We hear things all the time like “thank a farmer” or “reach out if you need help”. I just want to show the other side of what these therapists do and maybe we need to thank them as well.
I also want to share some of the good they do. My wife tells me the success rate with clients is super low. It is super hard to get people to change behaviors. But for the ones it has helped the results are astounding. I have witnessed people thank her in public. People have given her hugs and stated if it weren’t for her or another therapist in that office they, or their child, may not be alive today.

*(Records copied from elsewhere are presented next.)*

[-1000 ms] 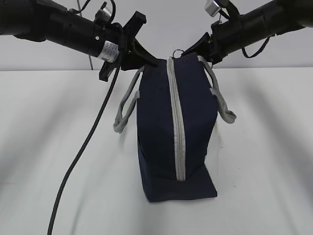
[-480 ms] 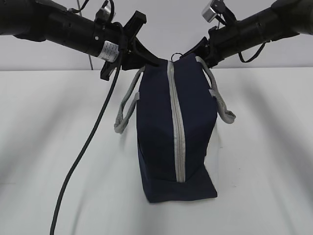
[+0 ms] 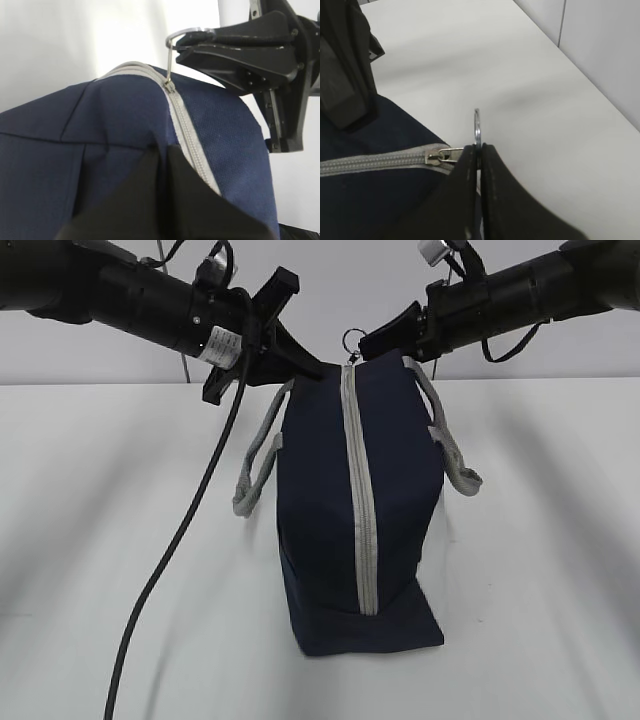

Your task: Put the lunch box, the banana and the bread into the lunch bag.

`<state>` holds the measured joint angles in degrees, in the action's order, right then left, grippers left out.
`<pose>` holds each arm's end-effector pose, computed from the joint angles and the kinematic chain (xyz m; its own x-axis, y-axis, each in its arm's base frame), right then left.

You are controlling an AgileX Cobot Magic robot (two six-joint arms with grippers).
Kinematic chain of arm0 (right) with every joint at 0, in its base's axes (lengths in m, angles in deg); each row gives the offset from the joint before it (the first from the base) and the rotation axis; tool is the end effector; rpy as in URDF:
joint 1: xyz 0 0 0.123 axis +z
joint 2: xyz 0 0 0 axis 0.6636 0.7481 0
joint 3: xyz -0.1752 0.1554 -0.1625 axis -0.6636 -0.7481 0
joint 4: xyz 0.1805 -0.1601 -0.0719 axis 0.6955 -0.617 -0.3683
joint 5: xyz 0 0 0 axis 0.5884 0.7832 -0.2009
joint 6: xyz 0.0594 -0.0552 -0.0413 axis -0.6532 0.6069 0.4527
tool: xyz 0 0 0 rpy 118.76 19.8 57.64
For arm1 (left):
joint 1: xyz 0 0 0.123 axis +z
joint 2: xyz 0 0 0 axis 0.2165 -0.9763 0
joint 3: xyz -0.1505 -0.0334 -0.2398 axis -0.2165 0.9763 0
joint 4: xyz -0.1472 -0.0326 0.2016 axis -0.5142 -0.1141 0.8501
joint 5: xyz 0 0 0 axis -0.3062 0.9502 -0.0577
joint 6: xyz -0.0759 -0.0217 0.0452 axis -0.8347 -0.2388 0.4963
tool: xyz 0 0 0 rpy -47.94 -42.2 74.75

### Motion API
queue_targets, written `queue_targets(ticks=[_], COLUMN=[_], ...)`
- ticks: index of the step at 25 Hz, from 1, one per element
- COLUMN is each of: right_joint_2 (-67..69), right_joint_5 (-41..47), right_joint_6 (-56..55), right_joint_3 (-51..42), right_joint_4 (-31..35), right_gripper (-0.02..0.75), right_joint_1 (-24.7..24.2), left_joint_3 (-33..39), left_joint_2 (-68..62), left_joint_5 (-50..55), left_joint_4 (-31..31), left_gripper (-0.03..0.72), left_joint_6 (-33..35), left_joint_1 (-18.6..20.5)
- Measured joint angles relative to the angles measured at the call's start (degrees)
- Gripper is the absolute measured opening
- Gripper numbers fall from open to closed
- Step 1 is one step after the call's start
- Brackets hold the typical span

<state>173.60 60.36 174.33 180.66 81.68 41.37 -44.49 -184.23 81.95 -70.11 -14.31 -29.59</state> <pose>0.4918 0.0759 0.2310 -0.1774 -0.3781 -0.9086 -0.9312 0.3632 0.0307 0.4189 -0.1973 0.2470 -0.9482 -0.0637 -0.3112 0.2230 0.5642 -0.7949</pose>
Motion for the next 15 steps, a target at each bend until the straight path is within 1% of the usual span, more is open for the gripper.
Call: queue_targets(ticks=[4, 9, 15], right_joint_2=[0.0, 0.0, 0.0], right_joint_5=[0.2, -1.9, -2.1], right_joint_6=[1.4, 2.3, 2.4], right_joint_3=[0.0, 0.0, 0.0], right_joint_4=[0.7, 0.6, -4.0], right_gripper=[0.0, 0.0, 0.0], right_joint_1=[0.0, 0.0, 0.0], left_joint_3=[0.0, -0.1, -0.1], left_joint_2=[0.0, 0.0, 0.0], left_joint_5=[0.4, 0.9, 2.0], left_joint_4=[0.3, 0.3, -1.7], left_gripper=[0.006, 0.006, 0.006], left_joint_6=[0.0, 0.3, 3.0], left_joint_1=[0.0, 0.0, 0.1])
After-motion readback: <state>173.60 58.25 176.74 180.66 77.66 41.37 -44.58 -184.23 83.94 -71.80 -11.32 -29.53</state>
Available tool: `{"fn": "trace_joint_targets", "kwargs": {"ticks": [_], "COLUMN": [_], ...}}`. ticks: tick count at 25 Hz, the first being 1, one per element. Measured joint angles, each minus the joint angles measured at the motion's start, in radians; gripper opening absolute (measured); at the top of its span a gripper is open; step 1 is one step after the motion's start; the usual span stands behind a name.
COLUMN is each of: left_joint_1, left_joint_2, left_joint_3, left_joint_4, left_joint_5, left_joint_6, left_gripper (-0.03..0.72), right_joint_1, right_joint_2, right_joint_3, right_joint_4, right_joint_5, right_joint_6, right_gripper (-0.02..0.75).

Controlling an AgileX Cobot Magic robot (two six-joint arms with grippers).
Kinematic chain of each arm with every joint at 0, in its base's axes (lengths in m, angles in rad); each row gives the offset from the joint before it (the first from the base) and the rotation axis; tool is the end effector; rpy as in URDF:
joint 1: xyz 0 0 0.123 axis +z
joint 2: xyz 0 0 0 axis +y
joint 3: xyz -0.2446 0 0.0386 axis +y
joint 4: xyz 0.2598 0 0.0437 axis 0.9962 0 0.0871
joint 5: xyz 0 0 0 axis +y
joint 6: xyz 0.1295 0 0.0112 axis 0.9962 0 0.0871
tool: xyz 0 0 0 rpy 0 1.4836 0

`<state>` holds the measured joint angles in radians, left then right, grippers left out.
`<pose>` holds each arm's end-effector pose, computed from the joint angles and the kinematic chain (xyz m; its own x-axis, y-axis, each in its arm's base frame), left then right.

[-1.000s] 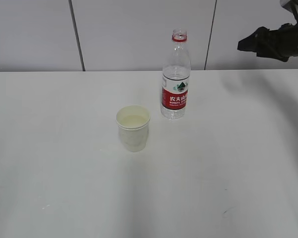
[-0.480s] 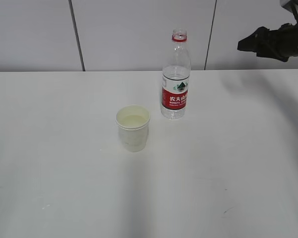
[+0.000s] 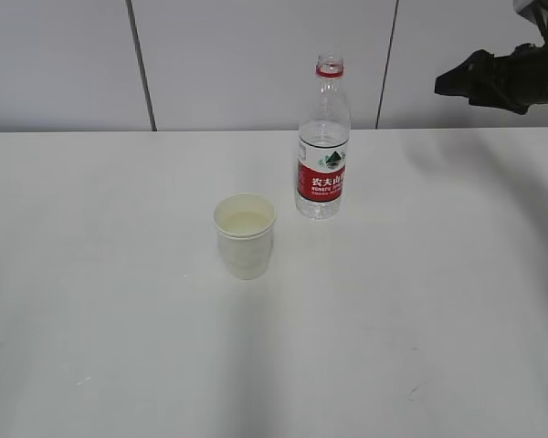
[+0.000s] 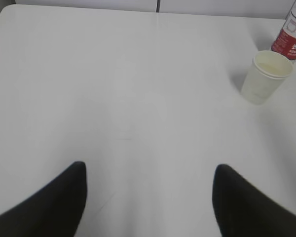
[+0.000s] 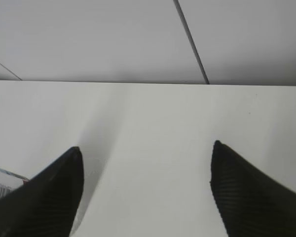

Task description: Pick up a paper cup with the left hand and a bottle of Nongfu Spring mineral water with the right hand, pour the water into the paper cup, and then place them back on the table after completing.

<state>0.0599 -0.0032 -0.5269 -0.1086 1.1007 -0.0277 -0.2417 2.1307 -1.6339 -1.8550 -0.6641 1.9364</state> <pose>0.0726 -0.0082 0.2699 -0.4625 -0.1045 -0.8805 -0.0097 0.9936 -0.1128 0.5008 -0.0443 0.1630 -0.5714 0.1495 -0.8069 -0.2667 0.8961 0.3549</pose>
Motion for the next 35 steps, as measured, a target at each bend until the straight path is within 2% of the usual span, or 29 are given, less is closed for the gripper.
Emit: {"fn": "trace_joint_targets", "kwargs": {"ticks": [2, 3, 8, 13, 17, 20, 29, 35], "left_joint_1": [0.000, 0.000, 0.000, 0.000, 0.000, 0.000, 0.000, 0.000], "left_joint_2": [0.000, 0.000, 0.000, 0.000, 0.000, 0.000, 0.000, 0.000], "left_joint_3": [0.000, 0.000, 0.000, 0.000, 0.000, 0.000, 0.000, 0.000], "left_joint_4": [0.000, 0.000, 0.000, 0.000, 0.000, 0.000, 0.000, 0.000], "left_joint_5": [0.000, 0.000, 0.000, 0.000, 0.000, 0.000, 0.000, 0.000], "left_joint_6": [0.000, 0.000, -0.001, -0.001, -0.001, -0.001, -0.001, -0.001], "left_gripper": [0.489, 0.488, 0.477, 0.468, 0.468, 0.468, 0.453, 0.447], "right_joint_1": [-0.002, -0.002, 0.000, 0.001, 0.017, 0.043, 0.157, 0.207], "right_joint_2": [0.000, 0.000, -0.013, -0.070, -0.140, -0.189, -0.329, -0.472], "right_joint_3": [0.012, 0.026, 0.129, 0.255, 0.360, 0.412, 0.451, 0.451], "right_joint_4": [0.018, 0.067, 0.371, 0.698, 0.984, 1.157, 1.492, 1.640], "right_joint_5": [0.000, 0.000, 0.029, 0.165, 0.384, 0.577, 1.079, 1.267], "right_joint_6": [-0.068, -0.112, -0.392, -0.702, -0.953, -1.152, -1.613, -1.766], "right_gripper": [0.592, 0.592, 0.592, 0.592, 0.592, 0.592, 0.592, 0.592]}}
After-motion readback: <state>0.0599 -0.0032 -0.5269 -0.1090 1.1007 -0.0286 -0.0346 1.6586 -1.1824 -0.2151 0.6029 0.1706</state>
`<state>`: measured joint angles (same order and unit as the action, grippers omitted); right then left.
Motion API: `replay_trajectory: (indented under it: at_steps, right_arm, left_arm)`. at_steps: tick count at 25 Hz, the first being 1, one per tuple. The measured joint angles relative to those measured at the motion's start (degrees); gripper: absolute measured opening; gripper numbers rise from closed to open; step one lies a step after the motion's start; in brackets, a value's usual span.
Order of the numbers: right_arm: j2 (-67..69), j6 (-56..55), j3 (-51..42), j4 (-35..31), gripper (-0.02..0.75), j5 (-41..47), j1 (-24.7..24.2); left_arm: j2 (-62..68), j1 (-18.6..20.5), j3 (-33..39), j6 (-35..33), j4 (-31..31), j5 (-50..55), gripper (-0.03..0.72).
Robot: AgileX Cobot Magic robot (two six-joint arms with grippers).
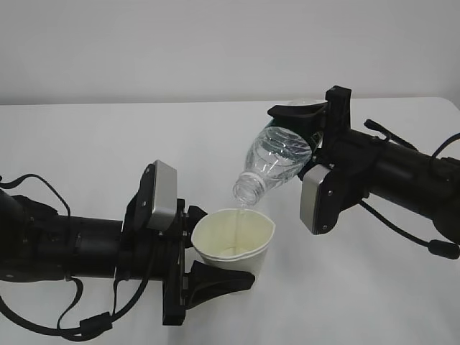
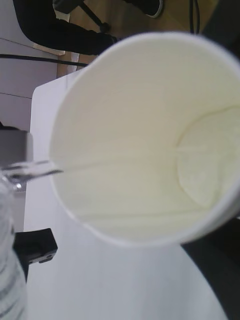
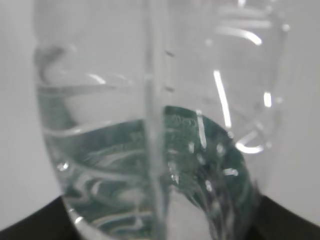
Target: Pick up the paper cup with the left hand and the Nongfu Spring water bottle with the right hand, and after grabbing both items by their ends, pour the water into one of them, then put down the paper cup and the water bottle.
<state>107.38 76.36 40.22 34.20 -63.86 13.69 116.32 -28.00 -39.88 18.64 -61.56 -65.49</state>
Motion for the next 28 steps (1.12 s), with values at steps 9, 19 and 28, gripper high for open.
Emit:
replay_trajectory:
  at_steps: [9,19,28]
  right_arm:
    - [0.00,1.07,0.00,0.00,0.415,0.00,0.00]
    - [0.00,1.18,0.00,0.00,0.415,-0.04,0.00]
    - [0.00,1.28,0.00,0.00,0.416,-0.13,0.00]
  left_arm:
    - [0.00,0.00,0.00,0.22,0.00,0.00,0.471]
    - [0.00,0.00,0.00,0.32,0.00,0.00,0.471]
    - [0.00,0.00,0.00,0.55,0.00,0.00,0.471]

There is a young man here that was a drug addict. The police officer that arrested him called in a referral for him, again. Finally, that last time the addict followed through on it and got help. He has been clean for a while and has his life in order. He has set up housing, and provided a safe structured environment for other addicts who are on the road to recovery. A pattern I have seen here is that when one person like this receives help they tend to turn around and help others that were like them. There is a compound effect.
Being the cowboy type myself, I understand the stigmatism of asking for help. My wife will back me up on this. If you ask for help, find a therapist that fits. We need one that understands our way of life. A yuppie therapist wont work, be selective just like you are when buying bulls.